- [Activity] In the listing that follows, copy out each line that includes the word "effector".

- [Dataset section]
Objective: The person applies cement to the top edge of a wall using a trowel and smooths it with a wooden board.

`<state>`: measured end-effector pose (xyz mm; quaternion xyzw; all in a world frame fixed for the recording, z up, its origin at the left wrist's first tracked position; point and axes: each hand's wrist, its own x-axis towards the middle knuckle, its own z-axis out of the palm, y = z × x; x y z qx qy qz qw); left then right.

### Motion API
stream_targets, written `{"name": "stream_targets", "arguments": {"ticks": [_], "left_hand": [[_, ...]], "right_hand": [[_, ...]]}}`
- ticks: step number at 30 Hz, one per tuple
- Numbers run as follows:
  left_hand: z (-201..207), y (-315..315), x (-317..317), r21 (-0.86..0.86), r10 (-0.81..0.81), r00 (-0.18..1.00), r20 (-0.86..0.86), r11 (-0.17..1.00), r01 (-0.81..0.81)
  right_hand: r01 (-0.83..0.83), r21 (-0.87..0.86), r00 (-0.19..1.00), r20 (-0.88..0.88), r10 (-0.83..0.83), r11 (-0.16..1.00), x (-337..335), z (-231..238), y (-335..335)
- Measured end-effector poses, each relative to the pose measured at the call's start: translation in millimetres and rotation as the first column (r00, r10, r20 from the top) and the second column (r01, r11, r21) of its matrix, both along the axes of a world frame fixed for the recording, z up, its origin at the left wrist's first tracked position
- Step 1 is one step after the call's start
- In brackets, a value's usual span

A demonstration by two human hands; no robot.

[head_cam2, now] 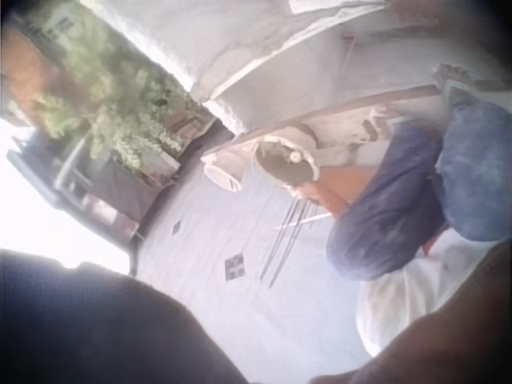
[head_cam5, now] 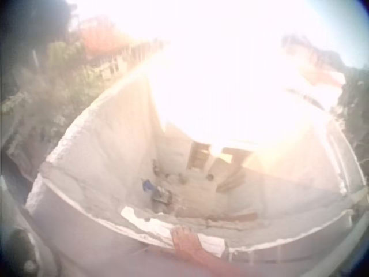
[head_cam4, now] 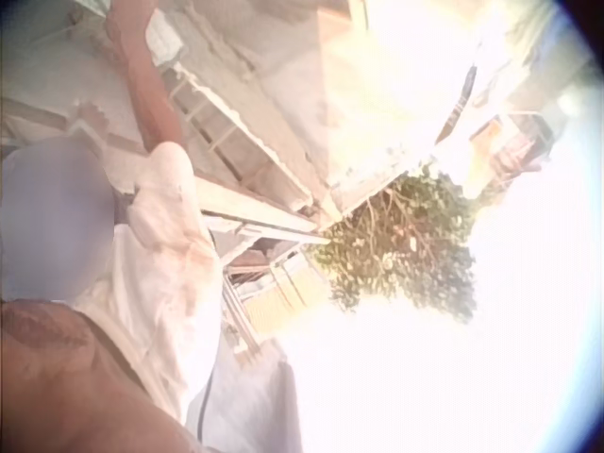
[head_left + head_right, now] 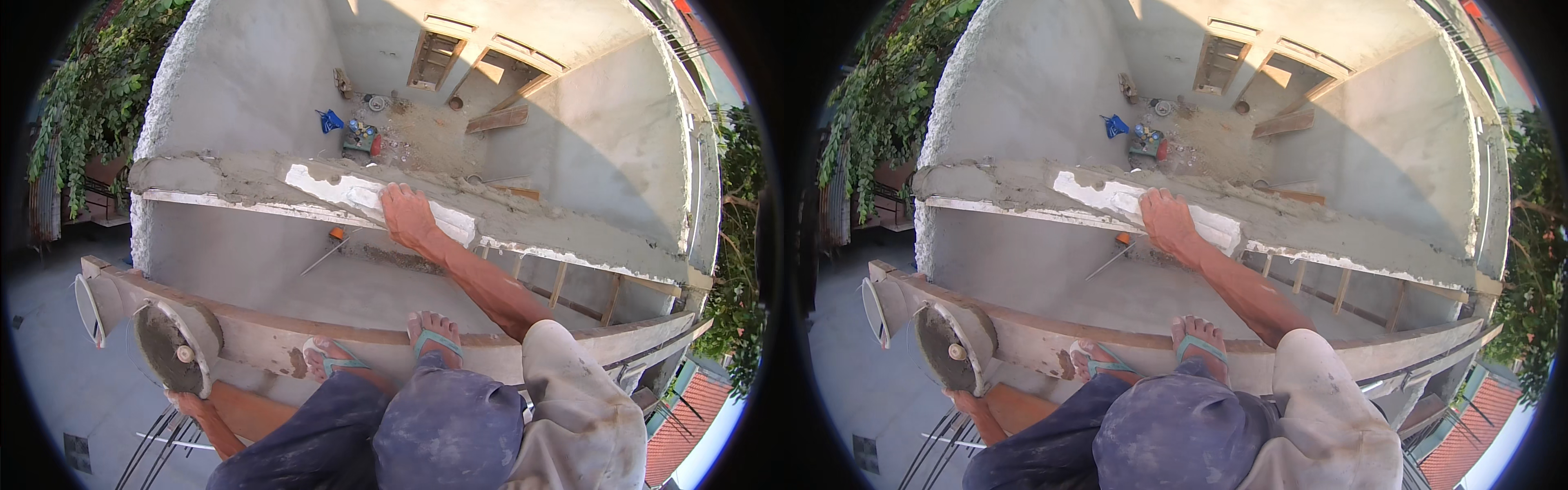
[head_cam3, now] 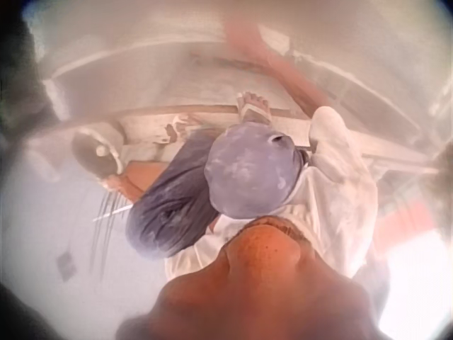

- [Task solution]
`<state>`: measured end-effector pose (xyz mm; quaternion xyzw; all in a world frame fixed for the recording, z up, its origin at the left wrist's first tracked position; point and axes: each hand's wrist, its own x-axis towards the middle knuckle, its own z-axis out of the palm, y = z × x; x y z qx qy qz qw); left then right.
- Measured end-effector poses, each relative to the pose measured at the call's start: translation in millimetres and rotation as the first column (r00, r10, r20 from the top) and the second column (r01, r11, r21) of its matrix, both along the axes of a world frame fixed for the recording, z up, its origin at the left wrist's first tracked position

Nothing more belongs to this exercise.